Ainsi, les panelistes ( OMS, Oser, AMUGA, la gendarmerie, le GSPM, le ministère de la santé, ONPC, Quipux Afrique, le Ministère des Transports), sont d’accords qu’il faut définir un cadre de collaboration, un entrepôt qui regroupe l’ensemble des parties prenantes dans la collecte des données d’accidents de la route. Ils ont également noté la révision du Décret N*2017-68 du 1er février 2017 portant institution et organisation d’un système d’information sur les accidents de la circulation routière en Côte d’Ivoire. La digitalisation de la collecte, du traitement et de la diffusion des données des accidents ainsi que le renforcement des capacités opérationnelles de tous les acteurs ont été relevés.
Enfin, le projet pilote sur la collecte des données dans la ville de Bouaké a permis d’identifier six zones accidentogènes, notamment aux abords des écoles et des marchés mais également sur certains axes routiers de la banlieue. Les investigations auprès de la police, des sapeurs pompiers et des centres hospitaliers de Bouaké ont relevé en deux ans, 83 décès et 2200 blessés pour 300 accidents de la route.
Pour M. Emmanuel Bonnet, Enseignant chercheur à l’institut de recherche et développement ( IRD), chef du projet pilote sur Bouaké, il faut qu’au moins les trois entités ( police, Hôpitaux, sapeurs pompiers) qui sont propres à tous les pays du monde travaillent en synergie pour faire remonter les informations à l’OMS ( organisation mondiale de la santé).
« Le débat des chiffres n’est pas important »
Toujours selon l’expert Emmanuel Bonnet, par manque de données fiables et concertées, l’OMS est obligée d’ajuster les données avec des calculs statistiques et de modélisation qui eux, ont un effet inverse pour surévaluer les accidents. Aussi, le problème est que si on compte bien, on comptera plus. Ce qui signifie qu’on n’atteindra pas sûrement l’objectif de réduire le nombre des accidents.
Enfin pour lui, l’essentiel c’est de mieux compter ce qui se passe réellement pour mieux cibler les actions. C’est à partir de cela qu’on diminuera les accidents.
Le plaidoyer du ministre Amadou Koné
A ces recommandations ci-dessus, le ministre ivoirien des Transports Amadou Koné lors de son discours de clôture a insisté sur plusieurs autres facteurs à prendre en compte si la Côte d’Ivoire et les autres pays de la sous-région veulent atteindre les objectifs de l’ONU. Ce sont outre la collecte des données fiables des accidents , la peur du Gendarme, les équipements routiers, la qualité des véhicules ect.

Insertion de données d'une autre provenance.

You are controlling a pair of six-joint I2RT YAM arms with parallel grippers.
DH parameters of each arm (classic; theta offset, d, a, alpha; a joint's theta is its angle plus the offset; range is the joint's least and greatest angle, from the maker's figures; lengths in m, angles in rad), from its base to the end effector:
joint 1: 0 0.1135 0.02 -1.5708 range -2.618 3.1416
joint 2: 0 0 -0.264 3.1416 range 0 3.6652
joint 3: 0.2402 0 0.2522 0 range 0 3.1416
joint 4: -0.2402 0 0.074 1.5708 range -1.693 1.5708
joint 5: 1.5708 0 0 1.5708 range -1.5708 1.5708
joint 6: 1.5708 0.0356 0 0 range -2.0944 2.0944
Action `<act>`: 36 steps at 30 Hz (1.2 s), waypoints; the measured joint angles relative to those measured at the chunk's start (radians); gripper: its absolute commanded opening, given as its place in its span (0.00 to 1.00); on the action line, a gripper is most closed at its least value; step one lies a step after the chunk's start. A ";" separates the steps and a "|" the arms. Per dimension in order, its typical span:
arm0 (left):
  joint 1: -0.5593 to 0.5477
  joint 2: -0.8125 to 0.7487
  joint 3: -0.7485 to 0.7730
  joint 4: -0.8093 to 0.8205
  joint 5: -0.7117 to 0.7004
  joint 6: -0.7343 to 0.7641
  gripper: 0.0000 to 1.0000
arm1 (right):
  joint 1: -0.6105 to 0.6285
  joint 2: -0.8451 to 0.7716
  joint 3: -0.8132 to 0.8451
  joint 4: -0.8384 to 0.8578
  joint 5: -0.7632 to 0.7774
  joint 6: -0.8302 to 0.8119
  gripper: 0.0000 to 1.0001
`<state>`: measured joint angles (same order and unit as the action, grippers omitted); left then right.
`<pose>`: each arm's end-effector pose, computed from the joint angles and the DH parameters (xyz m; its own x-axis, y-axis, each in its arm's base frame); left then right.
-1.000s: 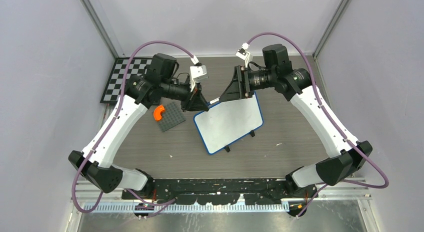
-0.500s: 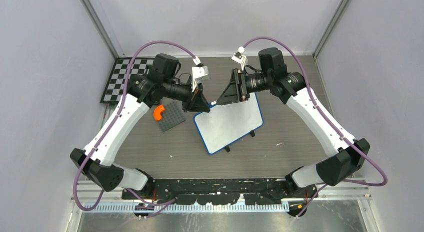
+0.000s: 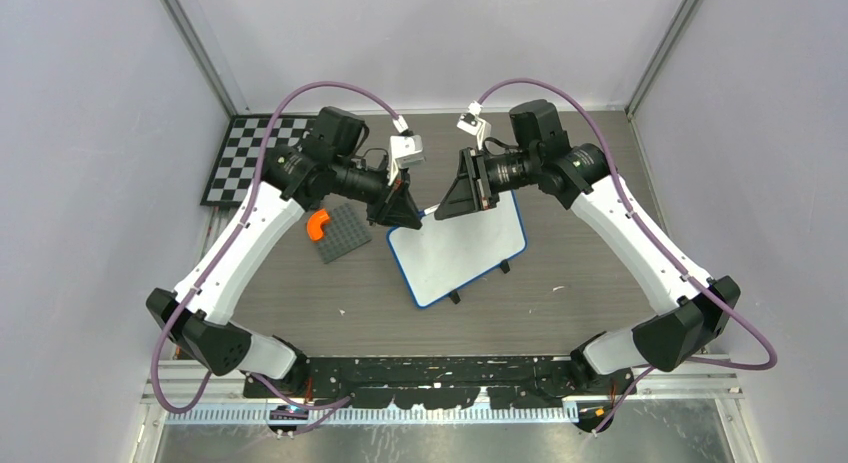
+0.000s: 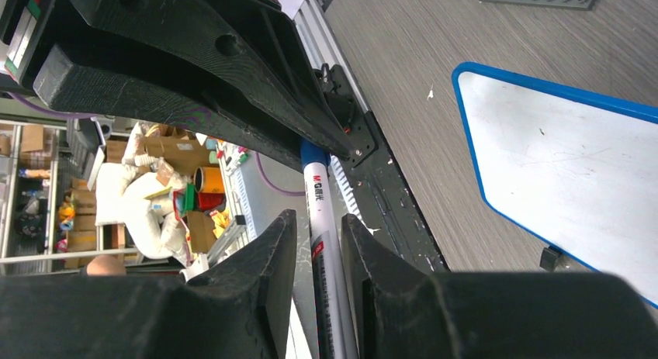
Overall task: Write a sentence on the whiteboard
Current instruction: Open the pen cap from the whiteboard marker.
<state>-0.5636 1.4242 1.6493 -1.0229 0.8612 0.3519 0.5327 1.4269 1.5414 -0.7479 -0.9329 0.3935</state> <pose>0.2178 -0.1696 0.4183 -0.2937 0.4513 -0.8427 0.9557 0.1195 -0.2691 0.2399 0.1746 0.4060 -0.8007 -0.2070 -0.5621 -0.5990 0.2853 0.7482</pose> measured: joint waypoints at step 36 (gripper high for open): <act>0.197 -0.105 -0.135 -0.027 -0.001 0.051 0.00 | -0.319 -0.041 0.009 0.018 -0.008 0.023 0.00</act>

« Au-delà des efforts nationaux, il est important d’avoir un cadre de concertation au niveau régional en vue d’harmoniser les règles de sécurité routière » a-t-il plaidé auprès de l’Envoyé spécial du secrétaire général des Nations Unies pour la sécurité routière Jean Todt qui note que la route est effectivement une pandémie silencieuse qu’il faudra combattre collectivement avant de saluer et féliciter le gouvernement ivoirien pour son leadership en matière de sécurité routière en Afrique.
Après Bouaké, Jean Todt est attendu en Mongolie et en Chine pour le lancement asiatique de la campagne mondiale de sécurité routière.